> _WORK TASK_: Once the line containing "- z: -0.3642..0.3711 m" is found, please set it down along with each following line, exactly, to the end of the material.

> _DATASET CONTENT_:
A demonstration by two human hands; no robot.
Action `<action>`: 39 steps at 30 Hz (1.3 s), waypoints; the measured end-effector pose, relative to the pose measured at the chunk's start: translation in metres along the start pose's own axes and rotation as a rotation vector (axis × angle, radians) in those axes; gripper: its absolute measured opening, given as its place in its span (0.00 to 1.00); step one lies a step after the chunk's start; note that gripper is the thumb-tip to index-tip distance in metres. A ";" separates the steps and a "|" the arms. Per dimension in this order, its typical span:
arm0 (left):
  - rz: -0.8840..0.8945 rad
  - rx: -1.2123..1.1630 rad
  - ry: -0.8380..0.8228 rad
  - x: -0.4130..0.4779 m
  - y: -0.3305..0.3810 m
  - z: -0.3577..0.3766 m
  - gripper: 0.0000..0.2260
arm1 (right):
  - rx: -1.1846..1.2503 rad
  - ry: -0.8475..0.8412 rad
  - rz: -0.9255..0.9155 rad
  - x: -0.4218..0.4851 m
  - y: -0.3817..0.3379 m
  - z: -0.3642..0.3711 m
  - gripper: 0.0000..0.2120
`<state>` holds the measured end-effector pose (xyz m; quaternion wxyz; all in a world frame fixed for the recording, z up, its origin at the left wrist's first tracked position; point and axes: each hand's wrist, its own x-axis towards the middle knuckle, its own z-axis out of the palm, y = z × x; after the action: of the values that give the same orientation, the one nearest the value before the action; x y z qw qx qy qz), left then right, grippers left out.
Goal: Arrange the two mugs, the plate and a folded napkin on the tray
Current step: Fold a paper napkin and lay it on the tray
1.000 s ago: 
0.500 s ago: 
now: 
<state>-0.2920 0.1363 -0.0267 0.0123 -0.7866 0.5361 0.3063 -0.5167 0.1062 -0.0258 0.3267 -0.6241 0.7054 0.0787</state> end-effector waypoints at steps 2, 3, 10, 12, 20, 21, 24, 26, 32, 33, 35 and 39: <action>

> _RESULT OF THE TASK_:
  - z: -0.3642..0.3711 m
  - gripper: 0.0000..0.2120
`<state>` holds the measured end-effector pose (xyz m; quaternion wxyz; all in a world frame fixed for the recording, z up, its origin at the left wrist's first tracked position; point and axes: each hand's wrist, its own x-axis towards the middle knuckle, its own z-axis out of the palm, y = z × x; after the action: of the values that give the same orientation, the one nearest the value before the action; x y z qw qx qy qz), left then right, grippers left out.
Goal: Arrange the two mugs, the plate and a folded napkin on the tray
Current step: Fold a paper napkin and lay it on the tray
1.000 s ago: 
0.500 s ago: 
now: 
<state>-0.2920 0.1363 -0.0267 0.0123 -0.7866 0.5361 0.3063 -0.5167 0.1062 -0.0258 0.3267 -0.6241 0.7054 0.0787</state> end-effector waypoints at steps 2, 3, 10, 12, 20, 21, 24, 26, 32, 33, 35 and 39: <action>

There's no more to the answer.